When your child is struggling with mental health issues, look out for any unusual personality or behavioural changes or signs of withdrawal. These signs could include a change in sleeping or eating habits, a lack of confidence or feeling upset.
- Talk to the child
Following on to spotting the signs, it’s important to talk to them once you find these signs. Trying to communicate with them in any way possible can give them a sense of comfort and safety to express their feelings and explain what is wrong.
- Expressing feelings doesn’t have to be face-to-face
Sometimes children find it easier to write down their thoughts and feelings. One way to help a child that prefers to write their feelings is to create a ‘feelings box’ for the child to write down their current thoughts or feelings and place these notes in the box. This gives you the opportunity to have insight into what is going on for them and to then talk about it with them. Another activity is to have colour codes for every feeling. Place different colour cards out with the different feelings on them to assist your child in identifying how they are feeling.
- Creating a new structure/routine
Keeping a normal routine in this time is very hard for families as every day seems to be the same. Home schooling, alongside working and fitting in your own needs, creates conflict in making a daily routine. However, introducing a rota or timetable that includes fun activities can help to create a feeling of stability and alleviate anxiety for both you and your child!
- Keep children learning
Incorporating enjoyable and creative elements to your child’s learning will support their development. Furthermore, it will inspire them to want to learn more every day. Children respond well to fun activities and this will help to keep any low feelings at bay.

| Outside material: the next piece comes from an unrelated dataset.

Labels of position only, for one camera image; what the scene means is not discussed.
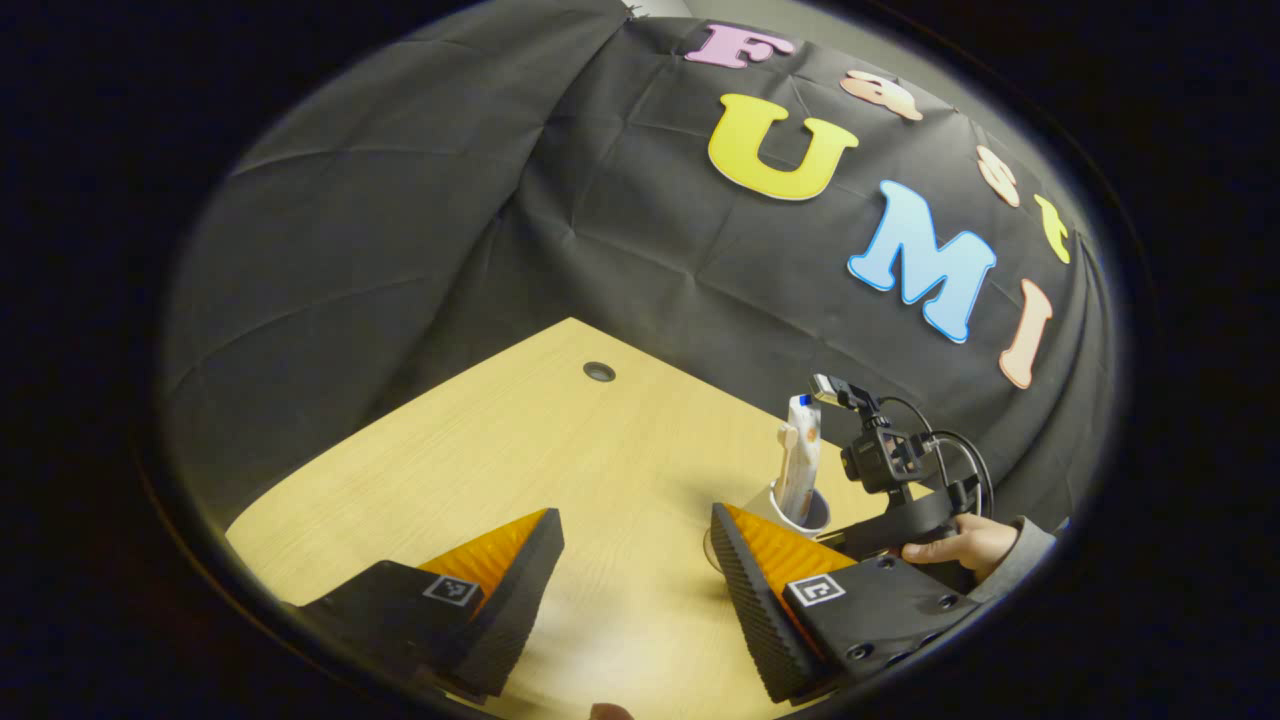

- Limit screen time and mix activities up
Learning now being held remotely, coupled with the social interaction that occurs online, means that a child’s screen time will have increased. Young people often compare themselves to others online and this can have an effect on their mental health and self-esteem. Mixing up activities and reminding your child that everyone is different and unique will help your child deal with the anxieties around social media.
- Help them manage stress
When a child’s worries become unmanageable it can result in the feeling of isolation, anxiety or even depression. A children’s organisation, Childline, has advised parents to listen to what is concerning their child and to ask them how they would like to tackle the problem. Children are unlikely to have coping strategies and ways to get out of feeling down, so adults need to be ready to support them and teach them how to do so.